## Task input
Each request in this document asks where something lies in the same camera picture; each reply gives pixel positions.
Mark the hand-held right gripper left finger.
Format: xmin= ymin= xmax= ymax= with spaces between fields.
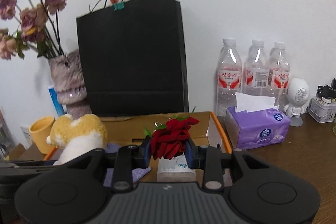
xmin=62 ymin=136 xmax=153 ymax=193

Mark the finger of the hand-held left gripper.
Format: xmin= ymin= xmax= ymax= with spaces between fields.
xmin=0 ymin=160 xmax=63 ymax=170

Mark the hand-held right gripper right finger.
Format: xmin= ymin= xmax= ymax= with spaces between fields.
xmin=184 ymin=139 xmax=266 ymax=192

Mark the purple drawstring pouch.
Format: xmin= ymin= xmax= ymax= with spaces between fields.
xmin=104 ymin=143 xmax=152 ymax=186

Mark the red artificial rose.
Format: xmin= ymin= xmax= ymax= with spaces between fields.
xmin=143 ymin=106 xmax=200 ymax=161

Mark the clear cotton swab box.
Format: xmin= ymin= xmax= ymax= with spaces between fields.
xmin=157 ymin=153 xmax=197 ymax=182

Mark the red cardboard box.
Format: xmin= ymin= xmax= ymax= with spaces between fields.
xmin=43 ymin=111 xmax=233 ymax=183

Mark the cream alpaca plush toy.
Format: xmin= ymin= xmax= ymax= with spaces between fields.
xmin=47 ymin=113 xmax=108 ymax=165

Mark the brown cardboard carton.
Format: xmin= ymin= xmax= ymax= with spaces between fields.
xmin=8 ymin=143 xmax=36 ymax=161

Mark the yellow cup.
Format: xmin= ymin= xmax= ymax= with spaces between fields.
xmin=29 ymin=116 xmax=56 ymax=154

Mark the white flat box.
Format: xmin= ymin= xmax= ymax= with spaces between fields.
xmin=20 ymin=124 xmax=32 ymax=147

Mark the clear display shelf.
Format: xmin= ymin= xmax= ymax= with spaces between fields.
xmin=0 ymin=106 xmax=11 ymax=159

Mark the blue white tube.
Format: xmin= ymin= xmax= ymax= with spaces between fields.
xmin=48 ymin=85 xmax=66 ymax=117

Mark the purple tissue pack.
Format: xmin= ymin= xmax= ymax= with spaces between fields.
xmin=225 ymin=92 xmax=291 ymax=149

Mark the clear water bottle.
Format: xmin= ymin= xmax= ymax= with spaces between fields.
xmin=243 ymin=40 xmax=270 ymax=98
xmin=268 ymin=42 xmax=291 ymax=106
xmin=217 ymin=38 xmax=242 ymax=117

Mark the black paper bag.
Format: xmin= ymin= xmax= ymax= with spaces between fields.
xmin=76 ymin=0 xmax=189 ymax=117

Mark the white robot speaker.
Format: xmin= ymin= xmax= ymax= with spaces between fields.
xmin=283 ymin=78 xmax=310 ymax=127

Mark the dried pink rose bouquet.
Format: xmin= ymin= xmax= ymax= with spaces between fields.
xmin=0 ymin=0 xmax=67 ymax=60

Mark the black clip device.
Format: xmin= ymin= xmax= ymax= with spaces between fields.
xmin=317 ymin=78 xmax=336 ymax=104

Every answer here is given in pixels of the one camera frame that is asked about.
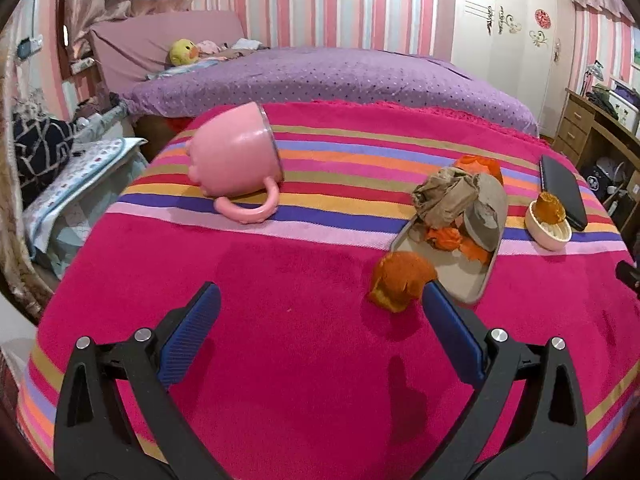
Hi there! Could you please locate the pink headboard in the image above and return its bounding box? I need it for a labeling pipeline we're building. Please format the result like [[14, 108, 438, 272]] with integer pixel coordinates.
[[89, 10, 251, 96]]

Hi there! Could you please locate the white storage box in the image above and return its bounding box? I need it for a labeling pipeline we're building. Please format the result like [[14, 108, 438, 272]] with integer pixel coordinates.
[[614, 80, 640, 137]]

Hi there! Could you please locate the beige phone case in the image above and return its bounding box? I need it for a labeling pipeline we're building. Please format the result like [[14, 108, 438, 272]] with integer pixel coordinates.
[[391, 172, 508, 306]]

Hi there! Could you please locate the black wallet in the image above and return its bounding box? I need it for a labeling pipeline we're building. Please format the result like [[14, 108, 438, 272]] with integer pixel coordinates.
[[540, 154, 590, 232]]

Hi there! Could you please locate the small white bowl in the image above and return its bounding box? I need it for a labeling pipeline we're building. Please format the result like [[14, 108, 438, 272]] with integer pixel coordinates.
[[525, 200, 572, 252]]

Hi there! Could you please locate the dark green clothing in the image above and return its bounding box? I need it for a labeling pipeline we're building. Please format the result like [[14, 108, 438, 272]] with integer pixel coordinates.
[[590, 87, 621, 118]]

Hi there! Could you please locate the floral curtain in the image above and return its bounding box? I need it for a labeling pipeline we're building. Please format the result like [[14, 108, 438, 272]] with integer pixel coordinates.
[[0, 25, 57, 322]]

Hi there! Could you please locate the wooden desk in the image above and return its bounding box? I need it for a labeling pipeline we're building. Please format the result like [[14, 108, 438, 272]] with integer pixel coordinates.
[[552, 87, 640, 233]]

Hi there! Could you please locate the large orange peel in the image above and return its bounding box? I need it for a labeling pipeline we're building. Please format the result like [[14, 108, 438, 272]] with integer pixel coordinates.
[[369, 251, 438, 313]]

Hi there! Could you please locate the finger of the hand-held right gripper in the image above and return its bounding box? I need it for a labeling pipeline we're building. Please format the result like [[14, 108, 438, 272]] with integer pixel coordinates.
[[616, 260, 640, 302]]

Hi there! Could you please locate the white fan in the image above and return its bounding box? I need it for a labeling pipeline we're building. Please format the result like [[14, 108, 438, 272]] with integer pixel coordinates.
[[597, 156, 627, 187]]

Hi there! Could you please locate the pink cup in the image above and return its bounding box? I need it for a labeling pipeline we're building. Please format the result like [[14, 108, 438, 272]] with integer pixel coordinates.
[[187, 101, 286, 224]]

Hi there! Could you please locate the black patterned bag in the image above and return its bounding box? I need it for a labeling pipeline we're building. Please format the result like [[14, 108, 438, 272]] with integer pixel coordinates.
[[12, 115, 77, 207]]

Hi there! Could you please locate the brown paper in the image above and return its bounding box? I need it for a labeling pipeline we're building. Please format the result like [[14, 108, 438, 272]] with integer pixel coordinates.
[[412, 167, 483, 229]]

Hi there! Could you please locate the yellow duck plush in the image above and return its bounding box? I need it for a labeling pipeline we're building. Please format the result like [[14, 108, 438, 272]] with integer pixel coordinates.
[[168, 38, 201, 67]]

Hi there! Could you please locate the purple dotted bedspread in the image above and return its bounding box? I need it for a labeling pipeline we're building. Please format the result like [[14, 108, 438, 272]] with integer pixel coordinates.
[[122, 46, 541, 137]]

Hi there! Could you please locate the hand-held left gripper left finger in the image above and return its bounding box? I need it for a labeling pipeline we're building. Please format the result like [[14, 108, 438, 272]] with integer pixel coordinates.
[[54, 281, 230, 480]]

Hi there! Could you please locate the white wardrobe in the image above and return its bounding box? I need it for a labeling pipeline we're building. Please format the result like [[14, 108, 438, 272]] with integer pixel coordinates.
[[450, 0, 577, 137]]

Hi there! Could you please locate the desk lamp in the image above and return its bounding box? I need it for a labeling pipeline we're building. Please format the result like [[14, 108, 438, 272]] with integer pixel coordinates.
[[580, 60, 606, 97]]

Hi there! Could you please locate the polka dot cloth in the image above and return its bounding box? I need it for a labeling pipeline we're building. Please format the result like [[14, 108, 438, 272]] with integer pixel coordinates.
[[22, 137, 149, 252]]

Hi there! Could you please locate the pink satin curtain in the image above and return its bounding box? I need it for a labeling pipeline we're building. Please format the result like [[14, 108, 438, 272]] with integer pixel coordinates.
[[62, 0, 132, 62]]

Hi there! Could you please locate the black box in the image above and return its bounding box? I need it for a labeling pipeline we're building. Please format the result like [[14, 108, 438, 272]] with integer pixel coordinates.
[[580, 162, 613, 198]]

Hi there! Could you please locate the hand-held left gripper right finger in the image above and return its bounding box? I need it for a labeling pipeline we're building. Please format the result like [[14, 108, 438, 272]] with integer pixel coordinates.
[[422, 280, 590, 480]]

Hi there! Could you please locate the striped blanket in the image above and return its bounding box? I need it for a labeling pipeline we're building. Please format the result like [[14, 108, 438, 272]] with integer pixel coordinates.
[[17, 101, 640, 480]]

## Task directions
Set down exactly the lines that begin the records and continue through the line bearing "Mark the hand-held right gripper left finger."; include both ends.

## Exercise solution
Each request in this document asks where something lies in the same camera picture; each reply gives pixel positions.
Mark the hand-held right gripper left finger.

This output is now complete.